Yasha takes a deep, shuddering breath. “I don’t know if you can hear me, but I—need you to come back. It’s very selfish of me, I guess, but there’s so much I need to tell you. I shouldn’t have waited, and I… I hope it’s not too late.”

Yasha leans down and touches her lips to Beau’s forehead, a tremble to her hand as she smooths Beau’s hair back from her face.

“You make me feel things… feel ways that I haven’t in a very long time. I’ve only—there was one other person who—” She closes her eyes and swallows before saying, “I care about you. A lot. And it makes me so scared, to feel so much, but you’re not someone I want to run away from. You’re someone I want to run to.”

The storm seems to swell as Yasha sits back. Minute shards of ice ping off the steel strings of the bone harp as she pulls it out of her bag and settles it on her lap, fingers holding the whorled spine of it steady.

“I, um. I wrote this—well, Jester helped. It was for the right moment, and I’m hoping this is a right moment.” She swipes the back of her hand across her eyes. “It’s the right moment if it brings you back to me, I think.” 

Yasha inhales and begins to sing in Celestial, the syllables clear like ringing bells and the call of songbirds. The thunder almost seems to wait for when she pauses, a low, rumbling undertone beneath the notes from the harp. It’s a short song, the melody simple, but by the time she finishes, there are tears streaming down her cheeks. 

The third statuette bursts alight like a green star, illuminating Beau as Jester presses the diamond to her chest and whispers the final prayer. Yasha’s eyes don’t leave Beau’s face as the diamond shatters soundlessly, a cascade of brilliant sparks that hang in the air for one heartbeat, another, lit by the emerald and amber still glowing around Beau. 

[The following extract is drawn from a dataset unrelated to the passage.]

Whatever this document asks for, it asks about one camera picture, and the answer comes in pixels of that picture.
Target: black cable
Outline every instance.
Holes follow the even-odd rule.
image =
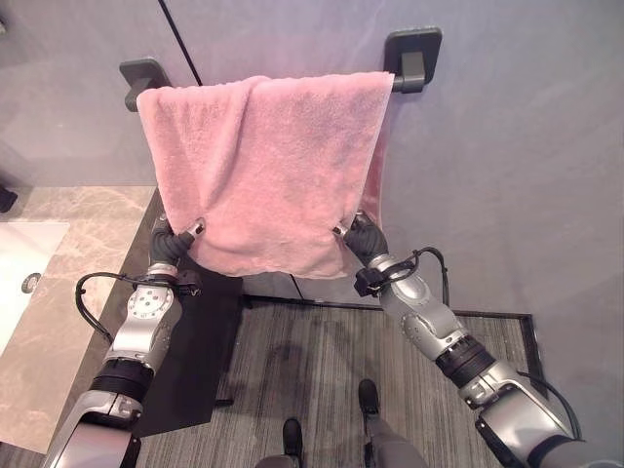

The sparks fade. Beau’s chest shudders as she takes a breath, half-choking on the suddenness of it, and Jester gives a sob of relief as Beau’s eyes flutter open, disoriented momentarily before her gaze finds Yasha, who stares at her with half-parted lips and a soft, open hopefulness. 

“What was that about my abs?” Beau asks with a half-formed grin, voice hoarse.

Yasha’s cheeks flush a deep red. “O-oh, you heard—you understood…?”

Caduceus, who started quietly pouring healing into Beau the moment she stirred, makes a half-hearted noise of protest as Beau sits up. “Careful.”

Beau ignores him, looking at Yasha. “Yeah, I heard you. You called me back. It was—” She coughs, wincing, and gasps out, “It was a good song.”

“Well, it sounds better in Celestial, I guess,” Yasha mumbles. 

Tentatively, she leans forward, as if she almost expects Beau to pull away—but Beau smiles and meets her halfway, the harp caught between them giving a few discordant twangs of protest. It’s a clumsy and helpless kiss that tastes like blood and winter rain. 

When they pull apart, there are tears on Yasha’s cheek. Beau reaches up to wipe one away, her other hand having managed at some point to tangle in Yasha’s hair.

“It’s fine,” Yasha blurts out, and then laughs wetly, pressing her forehead to Beau’s. “I’m just so—I’m so happy.”


End file.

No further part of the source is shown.